=== WHAT YOU NEED TO DO ===
In the listing that follows, how many lines have the word "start" in them? Give only the number.

Segment Open

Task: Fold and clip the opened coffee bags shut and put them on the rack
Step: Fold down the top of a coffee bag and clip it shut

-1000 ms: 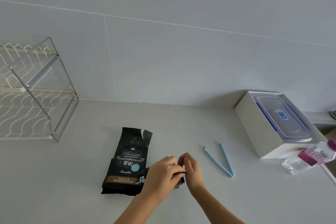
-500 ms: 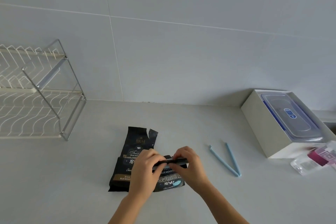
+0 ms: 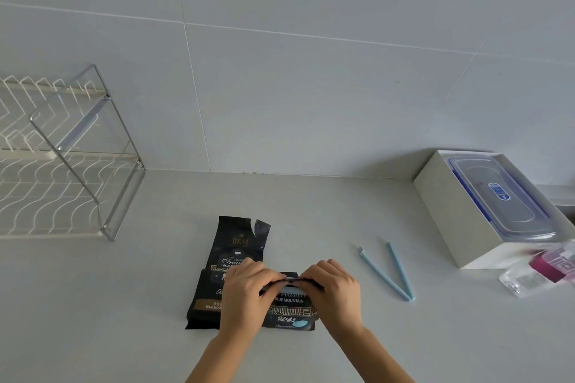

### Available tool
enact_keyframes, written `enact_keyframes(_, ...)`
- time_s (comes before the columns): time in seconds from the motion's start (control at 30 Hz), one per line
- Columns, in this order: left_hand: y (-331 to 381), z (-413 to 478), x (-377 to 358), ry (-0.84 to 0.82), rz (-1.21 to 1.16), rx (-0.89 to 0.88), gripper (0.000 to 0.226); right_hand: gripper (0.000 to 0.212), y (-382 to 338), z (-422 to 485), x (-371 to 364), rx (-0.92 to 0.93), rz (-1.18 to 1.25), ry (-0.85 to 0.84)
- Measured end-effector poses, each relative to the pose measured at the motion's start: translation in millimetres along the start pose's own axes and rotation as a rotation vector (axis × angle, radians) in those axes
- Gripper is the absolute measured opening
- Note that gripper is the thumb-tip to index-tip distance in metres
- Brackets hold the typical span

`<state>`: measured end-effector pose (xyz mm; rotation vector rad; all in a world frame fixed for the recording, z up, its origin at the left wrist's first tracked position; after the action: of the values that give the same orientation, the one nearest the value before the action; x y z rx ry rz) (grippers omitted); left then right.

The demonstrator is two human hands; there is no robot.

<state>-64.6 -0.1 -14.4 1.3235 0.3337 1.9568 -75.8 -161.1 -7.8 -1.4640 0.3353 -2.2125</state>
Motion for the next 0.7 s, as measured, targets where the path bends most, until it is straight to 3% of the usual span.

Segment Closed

=== ANSWER FOR THIS EXERCISE ===
2